VOLUME 24 #2

Current cover


image of Twin Towers smoking in NYC from boat in harbor on 9/11
Photo courtesy of James Kendra

Unexpected rescuers of 9/11

OUR FACULTY | Fifteen years ago on 9/11—when New York’s twin towers came down in a cataclysm of mangled metal and concrete, smoke and ash—the World Trade Center office workers who escaped the wreckage fled in desperation.

Choking in the thick black air, injured and supporting the injured, the dust-covered survivors ran for their lives, all while wondering if another attack was imminent. But leaving lower Manhattan by familiar routes proved all but impossible, as subway and train traffic was immediately shut down and bridges and tunnels were closed.

And yet, within just nine hours, half a million people had been evacuated from the island thanks to a spontaneous volunteer effort. The unexpected rescuers? Hundreds of boat operators and their crews.

image of James Kendra and Tricia Wachtendorf looking at a map
Photo by Evan Krape

“People ran in all directions,” says James Kendra, professor of public policy and administration and director of UD’s Disaster Research Center (DRC). “Those who ran south were stuck at the water. But then the boats started coming, and the operation became so large that it covered New York Harbor.”
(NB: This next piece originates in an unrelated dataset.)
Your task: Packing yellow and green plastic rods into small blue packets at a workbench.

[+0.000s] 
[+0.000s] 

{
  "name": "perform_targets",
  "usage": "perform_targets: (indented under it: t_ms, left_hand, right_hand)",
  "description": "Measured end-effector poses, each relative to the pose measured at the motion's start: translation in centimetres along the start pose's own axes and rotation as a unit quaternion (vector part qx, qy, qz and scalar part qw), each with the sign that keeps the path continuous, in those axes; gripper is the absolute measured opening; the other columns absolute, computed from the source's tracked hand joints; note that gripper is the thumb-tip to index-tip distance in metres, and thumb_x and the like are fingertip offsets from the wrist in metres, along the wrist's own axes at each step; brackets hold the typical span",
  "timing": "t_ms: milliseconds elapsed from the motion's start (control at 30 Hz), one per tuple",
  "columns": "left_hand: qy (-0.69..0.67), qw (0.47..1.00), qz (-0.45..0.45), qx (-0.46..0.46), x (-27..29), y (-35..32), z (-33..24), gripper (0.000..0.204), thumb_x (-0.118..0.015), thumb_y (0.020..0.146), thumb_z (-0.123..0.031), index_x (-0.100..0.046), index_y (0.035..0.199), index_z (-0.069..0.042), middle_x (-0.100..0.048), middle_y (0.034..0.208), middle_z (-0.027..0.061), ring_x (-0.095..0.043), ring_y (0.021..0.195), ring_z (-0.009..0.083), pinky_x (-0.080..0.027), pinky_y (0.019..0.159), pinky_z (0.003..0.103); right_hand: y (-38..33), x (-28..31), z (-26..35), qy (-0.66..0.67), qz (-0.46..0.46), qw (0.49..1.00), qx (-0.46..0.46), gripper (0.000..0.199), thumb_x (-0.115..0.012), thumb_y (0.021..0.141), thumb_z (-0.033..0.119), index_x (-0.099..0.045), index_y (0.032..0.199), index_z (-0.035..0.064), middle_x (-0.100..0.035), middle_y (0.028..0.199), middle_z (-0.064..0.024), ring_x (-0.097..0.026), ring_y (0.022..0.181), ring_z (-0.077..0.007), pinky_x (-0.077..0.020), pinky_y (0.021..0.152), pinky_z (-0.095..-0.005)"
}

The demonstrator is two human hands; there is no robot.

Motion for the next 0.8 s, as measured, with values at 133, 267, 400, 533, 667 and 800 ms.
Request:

How that happened, and what planners can learn from it, is the subject of American Dunkirk: The Waterborne Evacuation of Manhattan on 9/11, a new book by Kendra and Tricia Wachtendorf, associate professor of sociology and director of the DRC. The two social scientists arrived in New York on Sept. 13, 2001, and ended up staying two months as they conducted interviews and delved into various aspects of the response to the terrorist attacks. They returned about a year later for follow-up research.

The marine operation was just part of the complex story of the 9/11 tragedy in which first responders, policy makers and average citizens all played major roles in the disaster response and recovery. But the boat evacuation was unique in many respects, and its importance has been overlooked in numerous accounts of the day’s events, Wachtendorf and Kendra say.

“The individual stories of people who decided at that moment to use their boats to help are compelling, but it’s also interesting to us as researchers,” Wachtendorf says. “This was an emergent response—totally unplanned but remarkably effective.”

The maritime response shows how people pull together, she and Kendra say, using their own creativity and the power of community-based resources.

Boat operators generally didn’t know exactly what had occurred in the minutes immediately after the attacks, but they could see the smoke. And later, when they looked at the dock areas around Battery Park, they saw masses of people who needed help.

Ferryboats that had dropped off morning commuters from Staten Island just minutes earlier turned around and came back to Manhattan to pick up those same passengers or others.

Tugboats, tour boats, private party boats, fishing boats and Coast Guard vessels all joined in as the word went out, first informally and then through a Coast Guard broadcast. Crewmembers spray-painted signs with “Hoboken” or some other destination on them so that the passengers hurriedly boarding would know where they were going to land. Most boats made multiple round trips throughout the day.

A restored, antique New York Fire Department fireboat, the John J. Harvey, was spotted in the water and called back into service. “It had been retired because it was considered to be obsolete, but it got a second life,” Kendra says.

By the end of the day, it would be the largest water evacuation in history, surpassing the World War II rescue of some 340,000 stranded Allied soldiers from the harbor of Dunkirk, France, over a period of nine days.

“A disaster like 9/11 is a huge, complex event, but people on the scene break it down into manageable tasks,” Wachtendorf says. “Over and over again in our interviews with people who volunteered in the evacuation, we heard the same thing: ‘We just did what we had to do.’”

The evacuation isn’t in the forefront of most Americans’ memories of the terrorist attacks and their aftermath. The authors of American Dunkirk say they wanted the book to present scientifically important research, “but we also wanted to show what happened on the waterfront on 9/11, which at some points is just 350 yards away from the World Trade Center, but a different world in terms of disaster response.”